I believe a good critic is a teacher. He doesn’t have the answers, but he can be an example of the process of finding your own answers. He can notice things, explain them, place them in any number of contexts, ponder why some “work” and others never could. He can urge you toward older movies to expand your context for newer ones. He can examine how movies touch upon individual lives, and can be healing, or damaging. He can defend them, and regard them as important in the face of those who are “just looking for a good time.” He can argue that you will have a better time at a better movie. We are all allotted an unknown but finite number of hours of consciousness. Maybe a critic can help you spend them more meaningfully.

Notice, when he says “teacher,” he’s not referring to teaching the artist himself but rather guiding the audience.

I suppose I could go on, but this post is getting pretty long for a comment already. 🙂

OH NO! Pressure to keep making good shows!

No, really, thanks for the compliment!

You totally have a point with not only doing good reviews, but I guess I was meaning more of the ultra terrible ones… then again, it can come right down to opinion and subjectivity. But since you quoted Roger Ebert (and I must try to make a joke), I must quote Jay Sherman: “If the movie stinks, just don’t go.”

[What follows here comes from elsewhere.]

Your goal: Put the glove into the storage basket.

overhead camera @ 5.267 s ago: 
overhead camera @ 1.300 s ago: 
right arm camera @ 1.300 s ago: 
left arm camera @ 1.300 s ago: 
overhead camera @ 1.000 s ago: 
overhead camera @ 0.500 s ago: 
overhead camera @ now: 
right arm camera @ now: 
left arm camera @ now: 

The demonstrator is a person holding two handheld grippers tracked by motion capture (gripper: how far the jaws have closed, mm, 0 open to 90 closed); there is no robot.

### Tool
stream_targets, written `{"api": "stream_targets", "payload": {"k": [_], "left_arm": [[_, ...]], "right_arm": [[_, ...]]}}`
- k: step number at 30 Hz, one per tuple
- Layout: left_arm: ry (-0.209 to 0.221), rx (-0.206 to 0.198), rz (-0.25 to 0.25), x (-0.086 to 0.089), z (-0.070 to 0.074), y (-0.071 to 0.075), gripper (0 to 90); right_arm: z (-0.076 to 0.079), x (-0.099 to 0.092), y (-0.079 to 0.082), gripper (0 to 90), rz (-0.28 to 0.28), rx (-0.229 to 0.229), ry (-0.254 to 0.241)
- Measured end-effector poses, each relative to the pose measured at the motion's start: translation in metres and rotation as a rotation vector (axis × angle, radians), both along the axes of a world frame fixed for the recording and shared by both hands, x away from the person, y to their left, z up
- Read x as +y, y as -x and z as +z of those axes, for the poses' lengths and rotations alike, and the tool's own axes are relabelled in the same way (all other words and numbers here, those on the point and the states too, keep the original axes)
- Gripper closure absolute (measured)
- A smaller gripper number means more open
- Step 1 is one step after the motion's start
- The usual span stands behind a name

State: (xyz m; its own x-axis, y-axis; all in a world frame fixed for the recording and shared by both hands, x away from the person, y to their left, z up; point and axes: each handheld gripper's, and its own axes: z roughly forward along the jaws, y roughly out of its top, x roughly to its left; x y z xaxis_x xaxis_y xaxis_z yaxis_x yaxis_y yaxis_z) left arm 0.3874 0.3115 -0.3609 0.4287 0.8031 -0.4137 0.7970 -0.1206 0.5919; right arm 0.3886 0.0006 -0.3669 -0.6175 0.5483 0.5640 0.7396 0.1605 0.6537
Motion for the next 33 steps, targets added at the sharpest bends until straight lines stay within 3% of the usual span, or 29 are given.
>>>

… the only problem is that people tend to want to see how terrible something is, for themselves 😉

Hey, if you’d like to come on the show sometime and discuss Webcomic Reviewing to some extent, I’d totally be up for it! It’s a played out topic, to be sure, but perspective is always good, and we don’t need to make a whole show out of it, if it isn’t warranted.

Or even if there is another webcomic related topic, that you feel strongly about (even it it may be we disagree), I’m always up for some perspective and experience.

What in blue blazes is a “professionalist”?

As far as I’m concerned, this show lost all credibility when you started quoting Ryan Sohmer, the greatest fluke this side of Ctrl+Alt+Del.

Pirate Zim’s *cough* “professional” opinion certainly helps legitimize this particular episode. I was starting to worry with all of the relatively positive responses we were getting.